When we embarked on the exploration that became Riptide, John, Martin, and I knew that how the news gets paid for and the evolving need for readers to pay for the news they consume would be a central theme. Even as we asked a few early readers to comment on the site, we got feedback on this issue — including from a newspaper publisher in Chicago who also happens to be my dad. Here’s what Bruce Sagan, longtime publisher of the Hyde Park Herald, had to say:
Thank you for this important and fascinating history of journalism and the Internet revolution. Or should I say, ‘Internet Tide?’
Your remarkable essay ends with the questions we are all asking: ‘What is going to happen next to the news business…?’ ‘How will accountable journalism be provided to a democratic republic?’ (We can assume that celebrity journalism will take care of itself.)
Among the commentaries from your interviewees, perhaps Tim Berners-Lee shows the way. We need, he says, a new payment protocol. We need an easy way to send money from the reader to the creators of accountable journalism.
His idea was along the line of voluntary action by the reader. That is probably an unreliable way to build a self-sustaining journalism enterprise. But if there was a new payment protocol that allowed easy payment for subscriptions, or a single copy or a single story (essentially the much-discussed idea in the industry of micro payments), readers could and would support the journalism they want.
It could be argued that the reader has always supported journalism with payment. The traditional view of newspaper economics has been that the reader paid a small fee and the advertising subsidized the journalism and the operation of the publishing company. But if you pull apart the operation of most newspapers in America, you can give a different kind of description.
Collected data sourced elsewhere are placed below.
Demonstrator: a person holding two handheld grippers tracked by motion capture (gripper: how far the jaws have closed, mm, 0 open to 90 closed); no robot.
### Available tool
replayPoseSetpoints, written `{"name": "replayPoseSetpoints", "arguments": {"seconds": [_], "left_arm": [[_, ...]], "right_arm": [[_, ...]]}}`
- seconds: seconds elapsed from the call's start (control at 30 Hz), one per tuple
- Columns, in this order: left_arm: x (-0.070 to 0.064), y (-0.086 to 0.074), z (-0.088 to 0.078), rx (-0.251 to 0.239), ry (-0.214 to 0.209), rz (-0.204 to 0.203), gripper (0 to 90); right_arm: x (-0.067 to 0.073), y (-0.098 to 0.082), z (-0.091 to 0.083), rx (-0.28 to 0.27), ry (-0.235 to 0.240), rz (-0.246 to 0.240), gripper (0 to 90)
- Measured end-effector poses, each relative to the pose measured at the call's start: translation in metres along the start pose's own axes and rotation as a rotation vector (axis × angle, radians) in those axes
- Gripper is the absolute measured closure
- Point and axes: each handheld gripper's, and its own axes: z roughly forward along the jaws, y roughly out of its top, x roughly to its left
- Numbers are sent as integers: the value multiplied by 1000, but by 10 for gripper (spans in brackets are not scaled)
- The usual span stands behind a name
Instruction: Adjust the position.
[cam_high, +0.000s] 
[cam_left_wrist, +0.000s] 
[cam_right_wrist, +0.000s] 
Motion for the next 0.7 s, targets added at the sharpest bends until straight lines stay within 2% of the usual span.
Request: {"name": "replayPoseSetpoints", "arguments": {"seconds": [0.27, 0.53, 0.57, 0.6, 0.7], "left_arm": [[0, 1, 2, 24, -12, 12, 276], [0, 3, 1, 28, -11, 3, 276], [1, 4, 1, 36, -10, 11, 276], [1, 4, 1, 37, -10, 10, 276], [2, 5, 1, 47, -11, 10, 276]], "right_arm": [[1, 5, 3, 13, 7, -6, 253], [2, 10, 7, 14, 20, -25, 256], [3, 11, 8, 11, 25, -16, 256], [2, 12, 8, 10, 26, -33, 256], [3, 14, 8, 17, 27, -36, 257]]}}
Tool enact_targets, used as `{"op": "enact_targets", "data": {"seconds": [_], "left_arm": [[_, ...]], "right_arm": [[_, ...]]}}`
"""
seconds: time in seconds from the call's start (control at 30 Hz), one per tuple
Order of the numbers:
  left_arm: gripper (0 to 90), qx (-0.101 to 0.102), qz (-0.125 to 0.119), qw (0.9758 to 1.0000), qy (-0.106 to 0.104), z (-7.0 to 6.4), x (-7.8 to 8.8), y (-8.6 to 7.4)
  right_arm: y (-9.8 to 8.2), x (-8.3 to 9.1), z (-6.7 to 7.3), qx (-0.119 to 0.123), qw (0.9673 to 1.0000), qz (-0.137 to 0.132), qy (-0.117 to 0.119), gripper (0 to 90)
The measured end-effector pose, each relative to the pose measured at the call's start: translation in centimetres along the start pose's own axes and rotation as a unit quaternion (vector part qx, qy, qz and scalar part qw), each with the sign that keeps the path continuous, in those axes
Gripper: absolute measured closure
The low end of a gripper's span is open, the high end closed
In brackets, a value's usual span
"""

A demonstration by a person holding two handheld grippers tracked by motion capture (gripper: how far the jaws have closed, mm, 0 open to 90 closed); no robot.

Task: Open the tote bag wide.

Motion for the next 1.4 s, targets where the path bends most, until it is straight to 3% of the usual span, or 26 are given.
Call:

At most American daily newspapers in the glory days before the web, the editorial budget represented only about 15 to 20 percent of the costs of operations. Thus 80 to 85 percent was spent on production, distribution, selling advertising, administration, etc. In most cases, the gross circulation income paid by the reader covered the cost of the journalism effort. The advertising paid for the ink and paper and trucks and production and distribution personnel.
And so all we need now is a system to create journalism that gets it to the reader without paper, ink, trucks, retail sellers, etc., and have the reader pay us the small amount they have always paid for their journalism. With that we probably do not need advertising to help us along.
Well, we know how to do the first part¬–something called the World Wide Web. The second part is a little more difficult, getting the reader to pay us. But we are learning how to do that. There needs to be a cultural shift; society must accept that payment has to be made for all kinds of news. News is not free.
And there will be a fierce fight over ‘fair use’ as the aggregators and the originators of content try to define copyright for another web abused industry.
But millions of Americans spend about a $1.00 a day or more on journalism products. Granted, they are not all looking for accountable journalism. Would many pay for accountable journalism on the web if it were required and easy?
Let us use your wonderful essay, Riptide. Here is a piece of real web journalism, a long form story about a very import issue in our society. It is well researched and it uses the web in its most inventive way, making it possible for me to dig deeper into the story itself by just clicking on a link (or many, many links) to find out more. Your story itself is an example of what web journalism can be.
And let’s assume that you are part of a journalism site and that it has subscribers who are interested in what this site produces. They pay for part of the cost of maintaining the news staff.
If I was not a subscriber to your news site but was told about the story by a friend (which would happen to me as I am a practicing journalist), and if I could get the story through a simple and easy payment protocol, would I pay a fee for it? And how many thousands are there like me and how much would that add to the income of the newsroom?
What if we had a system of subscribers, plus purchaser’s of just today’s ‘paper,’ plus the sale of an individual story. Could that support a local newsroom that covered city hall and read the school budget or maintained that proverbial ‘bureau in Baghdad?’
Time to find out. We need that new payment protocol.
(Maybe we should talk to the Department of Motor Vehicles in states that run toll roads. They seem to know how to get dimes and quarters and dollars from us in an automated and painless way. Journalism needs its E-Z Pass.)
Bruce Sagan, Publisher, Hyde Park Herald, Chicago, Illinois.